Think about that, how it gives us all real hope regardless of our standing in society or our lack of natural talents. The person who puts more love and generosity into his or her good works, charity and divine worship is the one who pleases God the more. There is no natural class or caste  system inherent in the human will’s capacity to love with generosity. We are not genetically programmed in this regard, where different persons would have a different natural capacity to love. That is the case with our intellects, which, in this world at least, do have a genetic component, and thus different people do have different capacities to learn, and different talents to earn.
But that is not the case with the human will.

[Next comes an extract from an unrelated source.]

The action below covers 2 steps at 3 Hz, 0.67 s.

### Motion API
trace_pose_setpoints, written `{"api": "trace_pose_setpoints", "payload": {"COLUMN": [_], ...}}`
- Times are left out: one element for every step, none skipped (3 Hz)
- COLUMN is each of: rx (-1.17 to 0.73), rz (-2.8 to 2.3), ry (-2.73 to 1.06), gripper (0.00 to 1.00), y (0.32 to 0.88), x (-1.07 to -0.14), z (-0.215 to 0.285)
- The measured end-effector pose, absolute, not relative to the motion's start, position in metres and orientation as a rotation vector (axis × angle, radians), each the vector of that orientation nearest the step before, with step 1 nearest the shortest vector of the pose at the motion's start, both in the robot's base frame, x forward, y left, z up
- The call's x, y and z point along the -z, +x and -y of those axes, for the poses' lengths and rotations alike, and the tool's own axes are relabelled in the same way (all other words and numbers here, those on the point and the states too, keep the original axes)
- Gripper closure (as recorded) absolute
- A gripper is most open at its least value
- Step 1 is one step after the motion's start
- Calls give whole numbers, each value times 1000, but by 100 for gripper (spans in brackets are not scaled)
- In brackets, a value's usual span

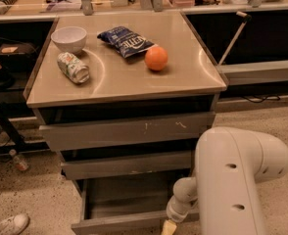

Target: Open bottom drawer

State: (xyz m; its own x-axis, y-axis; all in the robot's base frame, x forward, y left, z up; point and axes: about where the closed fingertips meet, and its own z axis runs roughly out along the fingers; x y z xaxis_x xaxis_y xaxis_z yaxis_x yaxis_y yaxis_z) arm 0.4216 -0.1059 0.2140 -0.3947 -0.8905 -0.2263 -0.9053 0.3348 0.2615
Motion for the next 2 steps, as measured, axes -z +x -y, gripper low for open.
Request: {"api": "trace_pose_setpoints", "payload": {"rx": [-549,-559], "rz": [-2568,-2611], "ry": [-1716,-1724], "gripper": [0,0], "y": [422,413], "x": [-192,-173], "z": [108,113]}}
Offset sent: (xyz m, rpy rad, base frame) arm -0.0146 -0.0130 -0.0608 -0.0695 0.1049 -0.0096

It can be incapacitated by sin, though never totally in this life, and it can be marvelously expanded in its capacity to love by the grace of God. In this area of our life, from the natural point of view, we all start out equal, though the final result in heaven will certainly not be equal, which is also indicated by Jesus’ words, “more than all the others.” For everyone responds to God’s grace differently, and God does in fact give more grace to some than to others, as we know from Mary’s stupendous gifts from God.
So our will and its capacity to love and do good is not at all limited by nature, although it is limited by sin, which itself is not part of nature. This fact is the great equalizer, at least when it comes to the starting point of our lives. Because someone else has greater talents than I does not limit me at all, nor give that a person a head start in holiness, because what counts in the end is something that is found equally in all of us, from a natural standpoint, and ultimately depends upon God’s grace and our cooperation. Surely that truth gives hope to all of us and no reason for any natural envy of others. We all really can be like the widow, if only respond to God’s grace the way she did. That’s a happy truth.